#### [REQUIRED WORK]
Which lines of the records below contain the word "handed"? Copy each of them out.

#### [DATA FOR ANALYSIS]
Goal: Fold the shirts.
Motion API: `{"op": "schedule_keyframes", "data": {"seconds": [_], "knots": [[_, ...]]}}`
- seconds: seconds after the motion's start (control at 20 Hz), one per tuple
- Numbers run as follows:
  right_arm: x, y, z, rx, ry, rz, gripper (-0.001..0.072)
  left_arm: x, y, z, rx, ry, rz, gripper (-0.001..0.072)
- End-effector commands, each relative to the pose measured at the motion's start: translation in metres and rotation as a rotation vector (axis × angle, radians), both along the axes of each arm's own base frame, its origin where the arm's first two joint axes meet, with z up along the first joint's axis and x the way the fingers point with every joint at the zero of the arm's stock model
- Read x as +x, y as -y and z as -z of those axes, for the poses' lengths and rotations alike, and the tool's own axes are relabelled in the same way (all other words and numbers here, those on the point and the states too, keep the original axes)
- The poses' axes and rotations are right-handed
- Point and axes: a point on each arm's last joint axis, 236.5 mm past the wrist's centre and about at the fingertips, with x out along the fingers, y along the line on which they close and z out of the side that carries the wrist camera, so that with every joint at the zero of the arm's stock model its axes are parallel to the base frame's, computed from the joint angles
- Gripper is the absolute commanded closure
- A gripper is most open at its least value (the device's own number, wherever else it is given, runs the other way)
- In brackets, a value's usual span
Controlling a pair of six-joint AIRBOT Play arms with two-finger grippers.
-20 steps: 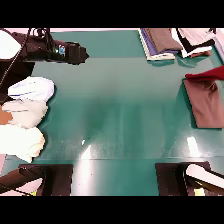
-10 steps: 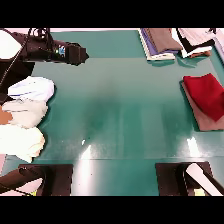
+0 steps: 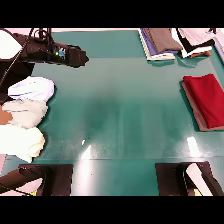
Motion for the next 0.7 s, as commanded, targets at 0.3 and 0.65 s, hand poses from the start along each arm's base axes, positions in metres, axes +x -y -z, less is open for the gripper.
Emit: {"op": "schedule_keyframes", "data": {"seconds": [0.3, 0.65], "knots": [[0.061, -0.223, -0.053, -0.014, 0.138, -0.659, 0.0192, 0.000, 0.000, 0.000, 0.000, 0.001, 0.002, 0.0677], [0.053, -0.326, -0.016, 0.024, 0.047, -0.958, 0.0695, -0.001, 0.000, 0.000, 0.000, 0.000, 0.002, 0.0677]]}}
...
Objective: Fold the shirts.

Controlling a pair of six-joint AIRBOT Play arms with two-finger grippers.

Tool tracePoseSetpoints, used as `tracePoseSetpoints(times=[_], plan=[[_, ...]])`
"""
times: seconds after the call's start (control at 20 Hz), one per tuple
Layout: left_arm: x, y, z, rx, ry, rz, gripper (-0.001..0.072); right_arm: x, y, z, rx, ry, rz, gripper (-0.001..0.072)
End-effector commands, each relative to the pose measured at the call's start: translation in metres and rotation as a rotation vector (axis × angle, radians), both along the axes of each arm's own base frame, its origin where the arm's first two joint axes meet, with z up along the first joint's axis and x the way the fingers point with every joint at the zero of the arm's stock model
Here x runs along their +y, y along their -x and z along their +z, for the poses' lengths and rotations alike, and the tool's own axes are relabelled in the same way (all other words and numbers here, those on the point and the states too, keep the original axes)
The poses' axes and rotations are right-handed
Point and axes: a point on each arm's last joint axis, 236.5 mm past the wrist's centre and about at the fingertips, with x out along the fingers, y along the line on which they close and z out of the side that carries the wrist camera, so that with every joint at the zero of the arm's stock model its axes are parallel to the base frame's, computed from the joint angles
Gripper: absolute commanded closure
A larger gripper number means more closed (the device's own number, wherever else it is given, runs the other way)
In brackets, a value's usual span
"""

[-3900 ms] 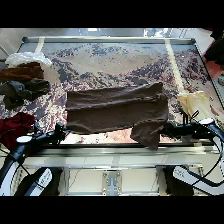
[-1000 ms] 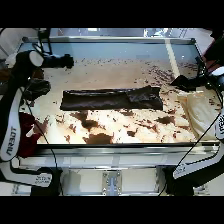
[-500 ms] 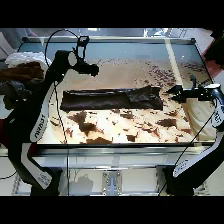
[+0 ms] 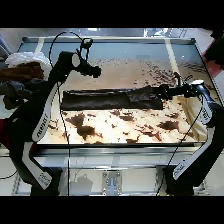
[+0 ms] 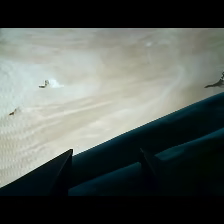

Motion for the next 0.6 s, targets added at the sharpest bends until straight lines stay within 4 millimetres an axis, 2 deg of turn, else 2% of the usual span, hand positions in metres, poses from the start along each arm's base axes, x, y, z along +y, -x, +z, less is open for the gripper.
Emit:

#### [ANSWER TO THIS PROBLEM]
- The poses' axes and rotations are right-handed
The poses' axes and rotations are right-handed

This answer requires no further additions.